Jan 25, 2008

A slacking student

…It was my turn to show off. I had been practicing the routine countless time already. This time, I got to fix my previous failure. The audiences would cheer for me, and screaming my name out loud. Few minutes later, the music got started. The whole body of mine shook excitedly. It was about time…

Suddenly, everything was absorbed into the dark, while a strangely familiar sound appeared. I woke up.

When such a thing happened repeatedly, sometimes I wondered if I really liked the world in which I belonged. Anyway, I tried to move my tired body to turn off the annoying alarm clock five feet away. The only thing I wanted to do at that moment was to go back to my warm bed, and to continue my “show”. I tried so hard to get rid of that thought, and went to the bathroom. I didn’t want to miss the music class again. In fact, I was practicing a very important thing from the book I recently read. It was about endurance.

I opened the door of the dorm, and the freezing air just spread allover. I had no idea that the place could be much chillier than Montana. Gotta go anyway.

The music class was in the furthest building from my dorm. There were two people walking on the street, holding each other’s hand. “Oh my, when will I have someone like that beside me?” I wondered. Well, I shouldn’t have thought anything, just walked, walked, walked…

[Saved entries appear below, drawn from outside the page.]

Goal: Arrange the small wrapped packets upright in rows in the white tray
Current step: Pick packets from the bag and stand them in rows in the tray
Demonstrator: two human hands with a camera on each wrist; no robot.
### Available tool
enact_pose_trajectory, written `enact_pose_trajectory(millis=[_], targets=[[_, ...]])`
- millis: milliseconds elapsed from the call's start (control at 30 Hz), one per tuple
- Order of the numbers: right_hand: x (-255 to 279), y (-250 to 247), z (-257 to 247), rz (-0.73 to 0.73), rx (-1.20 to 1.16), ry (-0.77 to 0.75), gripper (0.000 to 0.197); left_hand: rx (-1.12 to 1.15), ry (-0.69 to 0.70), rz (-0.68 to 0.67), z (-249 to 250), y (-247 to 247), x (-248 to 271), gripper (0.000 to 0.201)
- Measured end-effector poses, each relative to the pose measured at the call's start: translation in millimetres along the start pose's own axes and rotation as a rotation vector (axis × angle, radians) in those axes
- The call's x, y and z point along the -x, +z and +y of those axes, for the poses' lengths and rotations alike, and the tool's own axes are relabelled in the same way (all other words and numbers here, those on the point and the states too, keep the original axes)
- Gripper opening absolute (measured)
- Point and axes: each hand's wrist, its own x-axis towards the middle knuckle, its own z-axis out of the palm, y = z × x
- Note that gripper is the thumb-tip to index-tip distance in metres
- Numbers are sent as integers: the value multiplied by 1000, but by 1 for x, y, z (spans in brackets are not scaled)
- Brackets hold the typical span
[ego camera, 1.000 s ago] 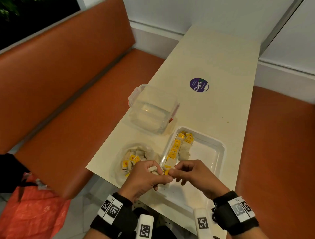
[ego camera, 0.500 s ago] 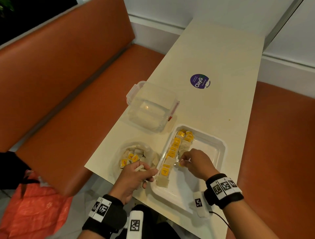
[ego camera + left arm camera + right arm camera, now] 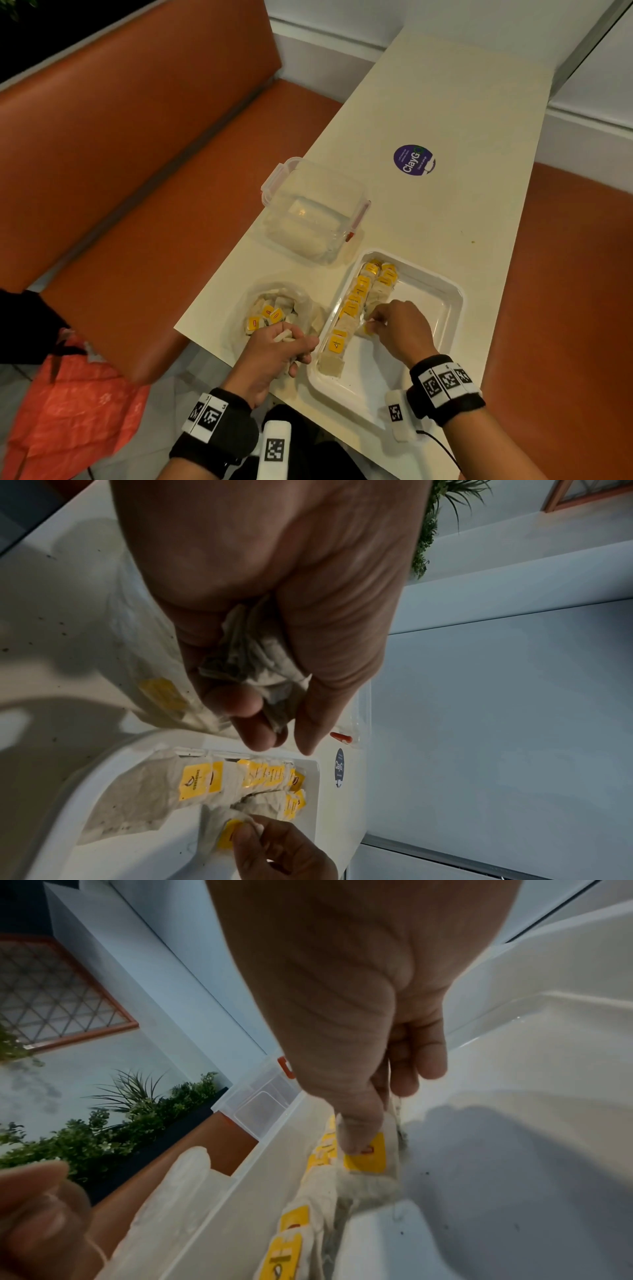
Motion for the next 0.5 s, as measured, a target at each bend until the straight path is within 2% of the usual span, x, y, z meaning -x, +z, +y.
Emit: enact_pose_trajectory(millis=[200, 400, 500], targets=[[-4, 1, -2, 177, 98, -40, 9, -13, -5, -1, -1, -2, 0, 25], [-11, -3, -3, 63, 63, -51, 11, -3, -10, 0, 0, -3, -2, 27], [-11, -7, -4, 17, -29, -32, 10, 5, 3, 8, 2, -2, -1, 25]])
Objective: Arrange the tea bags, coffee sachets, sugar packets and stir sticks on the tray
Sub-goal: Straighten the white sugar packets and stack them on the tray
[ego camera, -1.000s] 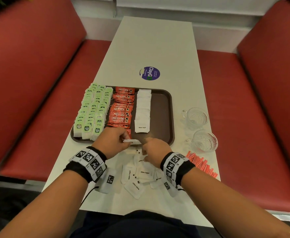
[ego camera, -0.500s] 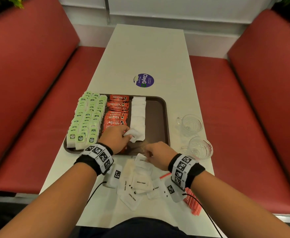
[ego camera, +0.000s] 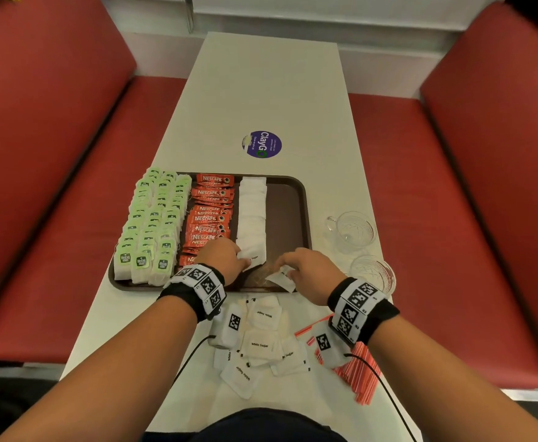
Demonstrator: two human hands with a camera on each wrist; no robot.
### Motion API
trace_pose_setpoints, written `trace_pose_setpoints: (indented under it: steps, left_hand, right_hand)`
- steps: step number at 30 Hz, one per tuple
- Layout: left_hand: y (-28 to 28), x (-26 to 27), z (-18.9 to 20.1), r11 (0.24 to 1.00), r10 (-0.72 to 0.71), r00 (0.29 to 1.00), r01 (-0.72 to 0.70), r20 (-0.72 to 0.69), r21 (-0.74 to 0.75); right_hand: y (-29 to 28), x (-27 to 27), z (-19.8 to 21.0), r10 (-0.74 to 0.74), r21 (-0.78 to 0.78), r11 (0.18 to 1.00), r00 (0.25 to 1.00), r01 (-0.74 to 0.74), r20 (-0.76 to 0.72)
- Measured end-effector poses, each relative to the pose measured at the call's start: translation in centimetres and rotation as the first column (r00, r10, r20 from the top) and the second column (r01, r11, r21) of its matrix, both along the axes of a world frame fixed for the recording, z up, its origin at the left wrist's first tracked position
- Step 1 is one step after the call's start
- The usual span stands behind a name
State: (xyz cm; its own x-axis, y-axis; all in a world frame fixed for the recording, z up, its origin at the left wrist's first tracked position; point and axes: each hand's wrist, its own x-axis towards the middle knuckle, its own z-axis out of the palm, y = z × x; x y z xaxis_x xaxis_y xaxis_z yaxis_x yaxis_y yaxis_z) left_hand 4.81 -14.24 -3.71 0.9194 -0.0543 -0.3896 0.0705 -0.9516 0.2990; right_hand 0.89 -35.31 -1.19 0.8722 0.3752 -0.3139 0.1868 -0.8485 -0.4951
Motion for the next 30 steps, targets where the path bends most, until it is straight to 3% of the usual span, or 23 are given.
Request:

The air was increasingly freezing. I got nothing to cover my face, so the situation was really harsh. It immediately reminded me the last time I had gone sledding in Bozeman. It was sick that I had had to stand there being frozen passively forever. Just like this time, it was even colder. Suddenly I thought: “Why do I have to do all of this? Why do I have to be in the US in the first place? My friends in Vietnam can stay and enjoy the nice and warm weather...instead of suffering in the harshly cold one – like me…”

“Oh no, what am I thinking? I am supposed not to have such thoughts ever! I am protected by God! Yeah, that’s right! I am protected. My body is being protected. I can do this…”

I couldn’t feel my chin anymore. I tried touching it, just to feel as if I was touching someone else’s.

Argh! The wind was so strong. It blew to me just like I was touched by a combination of fire beam and countless needles. Oh no, it wasn’t cold. It was …hurt!

My shoulders couldn’t move easily anymore… They were hurt also…

Ha! My left head was hurt this time. Was “hurt” a level between “cold” and “frozen”? I didn’t know. Hopefully not.

Oh, there we go! The building was right there. Just open the door, get in, and I would be fine as usual.

I made it. Thank God!

The classroom was empty, and I collapsed. The music class was cancelled that day.

6 comments:

Maria Tusken said...

Anh, you amaze me. I look forward to reading your posts so much because you write so well. You are unpretentious and delightfully honest. Have you ever thought about writing as a career? I am serious. You're the only person on here who can make me laugh and cry - who can effect me deeply. You don't bother with social issues, or unoriginal ideas. You write about the everyday sort of things. And you're very talented at making ordinary things interesting and fun to read. I knew you were talented, but you are impressing me more and more every time I read your blog.

Anh said...

Wow, I feel a bit embarrassed with your comment, Maria. Thank you anyway ^^.
Well, sometimes I am inspired by something around me, and I want to write it down otherwise I'd forget really soon. So, normally I have one post per week.
About writing career, I don't think I would do it, since I am going to have my own business after I graduate. But I have been making "manga" (Japanese comic), maybe I'll show you someday.

Maria Tusken said...

I am glad I have embarrassed you. It's one of my favourite things to do to others (sometimes).
Keep being inspired.

Richard Gianforte said...

hey Anh - I love your forthright style, and way you can communicate exactly how you feel and think. It's a wonderful talent. Keep writing and telling us how things are going!

Sam said...

Anh, pardon my ignorance, but what is a "popper"?

Anh said...

@mr.Koenen: wow, long time no see, Mister. I forgot that I should put the explanation for "popper" into my blog. Now you can see the answer there. Sorry about that.